ABOUT THIS TASK:
Return, unaltered, every line from the beginning of the material below up to and including the one with "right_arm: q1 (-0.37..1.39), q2".

SOURCE MATERIAL:
========================================================================
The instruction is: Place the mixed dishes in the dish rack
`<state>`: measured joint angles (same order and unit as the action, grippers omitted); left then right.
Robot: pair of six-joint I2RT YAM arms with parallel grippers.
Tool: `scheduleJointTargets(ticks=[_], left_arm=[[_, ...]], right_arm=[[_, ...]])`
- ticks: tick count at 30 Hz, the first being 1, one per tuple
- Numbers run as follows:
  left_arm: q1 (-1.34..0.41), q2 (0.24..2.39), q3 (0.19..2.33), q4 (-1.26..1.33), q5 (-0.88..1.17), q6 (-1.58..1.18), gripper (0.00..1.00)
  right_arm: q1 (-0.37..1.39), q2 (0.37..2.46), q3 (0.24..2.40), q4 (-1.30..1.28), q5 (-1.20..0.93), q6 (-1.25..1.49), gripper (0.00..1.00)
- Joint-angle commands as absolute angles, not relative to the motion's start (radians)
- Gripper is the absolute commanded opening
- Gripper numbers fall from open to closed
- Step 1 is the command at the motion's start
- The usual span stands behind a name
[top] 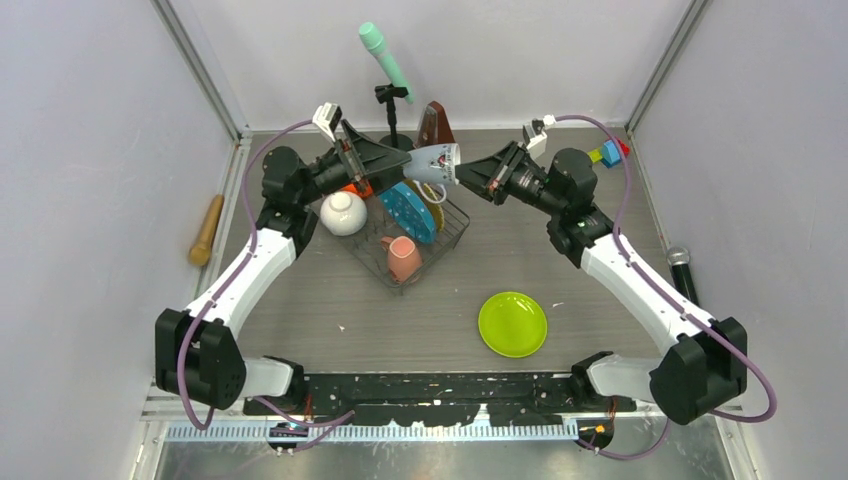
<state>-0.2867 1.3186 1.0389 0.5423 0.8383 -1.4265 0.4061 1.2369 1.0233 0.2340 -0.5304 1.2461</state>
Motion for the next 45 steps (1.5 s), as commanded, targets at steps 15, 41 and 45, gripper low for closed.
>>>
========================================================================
SOLVED EXERCISE:
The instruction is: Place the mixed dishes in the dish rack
`<state>`: measured joint angles (same order and unit as the action, grippers omitted); left then right.
Robot: pair of six-joint I2RT YAM arms with parallel grippers.
Tool: `scheduleJointTargets(ticks=[_], left_arm=[[_, ...]], right_arm=[[_, ...]])`
- ticks: tick count at 30 Hz, the first being 1, one per tuple
- Numbers run as follows:
  left_arm: q1 (-1.34..0.41), q2 (0.24..2.39), q3 (0.19..2.33), q4 (-1.26..1.33), q5 (-0.88..1.17), q6 (-1.58..1.18), gripper (0.00..1.00)
  right_arm: q1 (-0.37..1.39), q2 (0.37..2.46), q3 (0.24..2.40), q4 (-1.30..1.28), q5 (-1.20..0.93), q6 (-1.25..1.49), gripper (0.00..1.00)

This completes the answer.